More evocative to Whittington was the second account of luck, this one about fragility, how easily things could have turned out differently. Take the example of a piano falling on your head. All of the pieces that had to align for that to happen form an intricate Rube Goldberg machine of ifs. If the stairwell hadn’t been a quarter inch too narrow to fit this baby grand. If the movers hadn’t decided to hoist it by pulley. If the ropes hadn’t been frayed just enough to fail but not so much that they were obviously unusable. If you hadn’t passed below at just the wrong time. The world in which you emerge unscathed is razor close. (The thought experiment sounds absurd. Yet think of the cellist from the Electric Light Orchestra killed in 2010 by a 1,300-pound hay bale that rolled out of nowhere and crushed him in his car.)

One might analyze such an event through the lens of probabilities. But Whittington hated the image of our brains as machinelike calculators for uncertainty. What drew him to the “fragile worlds” account was a belief that our minds run less on math, more on stories. “When I think about luck, it fundamentally becomes an imaginative activity,” he said — the act of visualizing worlds that might’ve been and still might be.

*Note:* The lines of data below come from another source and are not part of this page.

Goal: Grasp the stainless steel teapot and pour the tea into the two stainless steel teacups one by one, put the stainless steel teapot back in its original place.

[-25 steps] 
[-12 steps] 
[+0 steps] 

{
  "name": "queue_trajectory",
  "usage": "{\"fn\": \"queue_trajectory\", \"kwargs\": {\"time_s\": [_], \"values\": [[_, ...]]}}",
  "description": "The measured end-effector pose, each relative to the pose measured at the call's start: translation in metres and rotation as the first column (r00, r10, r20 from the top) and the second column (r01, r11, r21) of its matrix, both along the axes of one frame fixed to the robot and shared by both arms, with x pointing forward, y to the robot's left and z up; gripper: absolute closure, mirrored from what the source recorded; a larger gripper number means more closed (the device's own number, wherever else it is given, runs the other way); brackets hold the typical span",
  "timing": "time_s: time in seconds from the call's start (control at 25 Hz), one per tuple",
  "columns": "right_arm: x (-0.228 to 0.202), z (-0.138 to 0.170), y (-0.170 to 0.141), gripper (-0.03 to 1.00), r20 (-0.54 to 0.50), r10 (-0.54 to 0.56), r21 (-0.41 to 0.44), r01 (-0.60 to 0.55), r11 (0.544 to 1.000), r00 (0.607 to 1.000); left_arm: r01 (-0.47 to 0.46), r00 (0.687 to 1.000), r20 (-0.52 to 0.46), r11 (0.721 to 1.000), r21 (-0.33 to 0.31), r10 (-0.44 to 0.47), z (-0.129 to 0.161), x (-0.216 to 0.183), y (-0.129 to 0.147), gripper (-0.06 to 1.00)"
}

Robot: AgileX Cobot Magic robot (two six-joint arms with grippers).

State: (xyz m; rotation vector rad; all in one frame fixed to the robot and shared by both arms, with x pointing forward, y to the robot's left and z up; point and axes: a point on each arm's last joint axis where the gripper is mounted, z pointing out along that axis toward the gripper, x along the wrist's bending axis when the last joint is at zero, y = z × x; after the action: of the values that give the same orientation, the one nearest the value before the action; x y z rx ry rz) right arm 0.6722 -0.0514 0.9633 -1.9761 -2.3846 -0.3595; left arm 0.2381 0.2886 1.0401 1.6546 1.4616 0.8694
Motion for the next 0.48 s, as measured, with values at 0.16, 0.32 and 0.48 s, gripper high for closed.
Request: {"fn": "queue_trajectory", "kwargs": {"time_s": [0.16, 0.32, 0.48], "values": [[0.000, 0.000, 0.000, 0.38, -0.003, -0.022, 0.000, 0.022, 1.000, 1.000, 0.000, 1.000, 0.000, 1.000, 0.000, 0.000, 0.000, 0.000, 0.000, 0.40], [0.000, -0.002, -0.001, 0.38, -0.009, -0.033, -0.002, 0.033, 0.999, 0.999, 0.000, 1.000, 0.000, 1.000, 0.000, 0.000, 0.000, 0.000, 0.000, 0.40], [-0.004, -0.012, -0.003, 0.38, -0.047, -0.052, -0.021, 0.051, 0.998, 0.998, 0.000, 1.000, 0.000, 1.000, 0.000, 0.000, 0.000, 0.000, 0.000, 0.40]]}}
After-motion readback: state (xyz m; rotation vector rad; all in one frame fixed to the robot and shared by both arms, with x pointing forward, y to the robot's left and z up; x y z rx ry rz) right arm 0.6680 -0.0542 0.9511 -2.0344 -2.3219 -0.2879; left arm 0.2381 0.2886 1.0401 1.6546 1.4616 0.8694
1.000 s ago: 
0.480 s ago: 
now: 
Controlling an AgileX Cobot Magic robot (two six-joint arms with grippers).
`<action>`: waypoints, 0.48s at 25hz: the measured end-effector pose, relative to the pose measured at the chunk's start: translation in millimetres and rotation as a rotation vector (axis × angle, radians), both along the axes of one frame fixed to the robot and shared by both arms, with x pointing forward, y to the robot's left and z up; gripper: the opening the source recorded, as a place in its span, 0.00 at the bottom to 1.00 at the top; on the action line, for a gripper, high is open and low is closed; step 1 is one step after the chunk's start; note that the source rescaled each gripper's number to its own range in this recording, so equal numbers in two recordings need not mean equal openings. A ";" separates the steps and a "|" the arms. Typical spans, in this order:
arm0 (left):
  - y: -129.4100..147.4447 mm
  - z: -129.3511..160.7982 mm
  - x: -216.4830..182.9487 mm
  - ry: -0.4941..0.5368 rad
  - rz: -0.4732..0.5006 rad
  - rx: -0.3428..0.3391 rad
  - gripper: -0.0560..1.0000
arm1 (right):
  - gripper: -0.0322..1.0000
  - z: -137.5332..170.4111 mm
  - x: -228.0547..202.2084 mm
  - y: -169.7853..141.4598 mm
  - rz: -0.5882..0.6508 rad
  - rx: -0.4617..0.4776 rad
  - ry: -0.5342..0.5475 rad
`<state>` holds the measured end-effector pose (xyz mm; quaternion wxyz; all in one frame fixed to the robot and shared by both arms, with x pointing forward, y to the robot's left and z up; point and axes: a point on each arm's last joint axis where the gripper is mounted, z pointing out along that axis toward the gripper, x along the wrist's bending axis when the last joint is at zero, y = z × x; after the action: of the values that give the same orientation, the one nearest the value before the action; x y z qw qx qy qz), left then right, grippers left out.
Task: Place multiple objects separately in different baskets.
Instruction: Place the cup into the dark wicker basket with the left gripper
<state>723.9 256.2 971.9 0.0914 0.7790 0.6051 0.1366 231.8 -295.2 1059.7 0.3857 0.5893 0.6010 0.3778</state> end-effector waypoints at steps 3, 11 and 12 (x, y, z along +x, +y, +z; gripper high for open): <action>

A defense of the “possible worlds” account of luck became his Ph.D. dissertation at Edinburgh — but toward the end of his degree, his father was diagnosed with cancer, and during his postdoc, he died. There had been times when his dad had been difficult. Once, instead of telling Whittington off for leaving dishes unwashed, he’d slipped them still sticky into his son’s bed. But they had been close. They’d gone to see Rammstein and Tool together. They had spent hours and hours talking about luck — at the dinner table, at the pub, at the whiteboard in his parents’ house — his dad asking question after question, listening, defending a more probabilistic approach, listening again.

Now, his dad was gone, and in that moment, none of the work seemed to matter. He had no stomach for academia’s petty politics and abstractions. He stuck out the postdoc and then he left, went traveling. When he got back to Edinburgh, he wasn’t sure whether to stay, so he played a little game. If he could find a flat and a job in the next five days, this would be home for a bit. If not, he’d move on.

He found a rundown apartment and a receptionist job in a youth hostel. He matched on Tinder with a sociology postdoc named Holly Davis. She loved breeding chickens for egg color, crossing French Marans with Andalusians for deep green, Easter-eggers with leghorns for mint or pale blue. She was taking both burlesque and mixed-martial-arts classes. She liked bringing her students to a strip club so they could learn how to do ethnographic research.

Whittington and Davis became friends. She was wary after dating another guy off Tinder who’d turned out to be a creep. Whittington started staying over, but chastely. Finally, after a few months, while he was visiting his mother for Christmas, she asked him over the phone if he wanted to “move beyond platonic.” He did. Then her car broke down on New Year’s Eve, and they spent their first official date as a couple waiting for the tow truck.

Whenever Whittington told anyone at Hertfordshire what he was researching, they always said the same thing: Talk to Richard Wiseman. Wiseman was a big name on campus, a psychologist who had, in the 1990s and early aughts, recruited a bunch of categorically lucky or unlucky people as research volunteers. The pseudonymous Patricia, for instance, was 27 and a star-crossed flight attendant. One plane she was on had to make an impromptu landing because passengers were belligerently drunk. Another was struck by lightning. A third was grounded for a different emergency. She had survived so far, but all her attempts at dating were doomed, and she avoided friends who were about to take exams or do job interviews lest they be infected by her miasma of failure. Wiseman’s lucky volunteers, in contrast, had successful careers, satisfying marriages, a lifetime of doorways fortuitously opened in front of them.

Was there any truth in these self-perceptions? To find out, Wiseman subjected them to a series of experiments. In one, he asked people to page through a newspaper and report how many pictures it contained. It was a trick. On the second page, he’d written, “Stop counting — there are 43 photographs in this newspaper.” On another: “Stop counting, tell the experimenter you’ve seen this and win $250.” The unlucky among his volunteers were less likely to notice those messages than their lucky counterparts: They were too anxious to see opportunity and good fortune staring them in the face.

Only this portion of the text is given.